In 'the stifling heat of equatorial Newark', a terrifying epidemic is raging, threatening the children of the New Jersey city with maiming, paralysis, life-long disability, even death. This is the startling & surprising theme of Roth's wrenching new book: a wartime polio epidemic in the summer of 1944 & the effect it has on a closely-knit, family-oriented Newark community & its children.
At the centre of Nemesis is a vigorous, dutiful, twenty-three-year old playground director, Bucky Cantor, a javelin thrower & a weightlifter, who is devoted to his charges & disappointed with himself because his weak eyes have excluded him from serving in the war alongside his contemporaries. Focusing on Cantor's dilemmas as polio begins to ravage his playground
- & on the everyday realities he faces
- Roth leads us through every inch of emotion such a pestilence can breed: the fear, the panic, the anger, the bewilderment, the suffering, & the pain.

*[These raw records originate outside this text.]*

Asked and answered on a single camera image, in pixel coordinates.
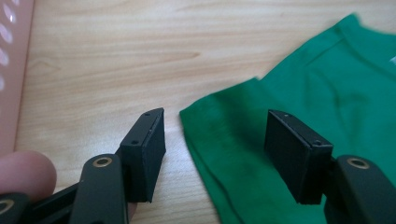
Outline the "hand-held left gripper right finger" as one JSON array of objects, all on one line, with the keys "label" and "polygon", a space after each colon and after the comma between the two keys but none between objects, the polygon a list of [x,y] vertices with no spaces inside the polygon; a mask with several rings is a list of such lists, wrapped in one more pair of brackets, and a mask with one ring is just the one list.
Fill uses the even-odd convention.
[{"label": "hand-held left gripper right finger", "polygon": [[320,204],[333,145],[292,114],[269,110],[264,151],[297,203]]}]

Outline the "pink plastic basket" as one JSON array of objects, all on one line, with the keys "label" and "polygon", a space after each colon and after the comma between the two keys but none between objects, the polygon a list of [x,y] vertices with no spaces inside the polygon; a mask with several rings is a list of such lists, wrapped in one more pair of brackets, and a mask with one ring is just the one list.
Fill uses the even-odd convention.
[{"label": "pink plastic basket", "polygon": [[35,0],[0,0],[0,156],[14,151]]}]

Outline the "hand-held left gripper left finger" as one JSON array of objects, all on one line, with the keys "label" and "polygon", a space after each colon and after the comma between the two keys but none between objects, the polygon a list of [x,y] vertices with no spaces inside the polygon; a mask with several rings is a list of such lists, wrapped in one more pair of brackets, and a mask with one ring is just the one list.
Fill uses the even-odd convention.
[{"label": "hand-held left gripper left finger", "polygon": [[129,203],[152,202],[166,152],[164,109],[143,113],[120,143],[125,196]]}]

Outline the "green cloth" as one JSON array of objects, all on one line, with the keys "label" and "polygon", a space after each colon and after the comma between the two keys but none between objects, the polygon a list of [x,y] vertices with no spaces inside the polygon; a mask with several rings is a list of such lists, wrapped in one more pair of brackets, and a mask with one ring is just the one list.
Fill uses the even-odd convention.
[{"label": "green cloth", "polygon": [[267,112],[291,113],[396,184],[396,34],[351,14],[264,78],[210,94],[180,113],[192,159],[222,224],[326,224],[299,205],[264,154]]}]

Moving between the smouldering, malodorous streets of besieged Newark & Indian Hill, a pristine children's summer camp high in the Poconos
- whose 'mountain air was purified of all contaminants'
- Roth depicts a decent, energetic man with the best intentions struggling in his own private war against the epidemic. Roth is tenderly exact at every point about Cantor's passage into personal disaster & no less exact about the condition of childhood.
Through this story runs the dark question that haunts all four of Roth's late short novels, Everyman, Indignation, The Humbling, & now, Nemesis: what choices fatally shape a life? How powerless is each of us up against the force of circumstances?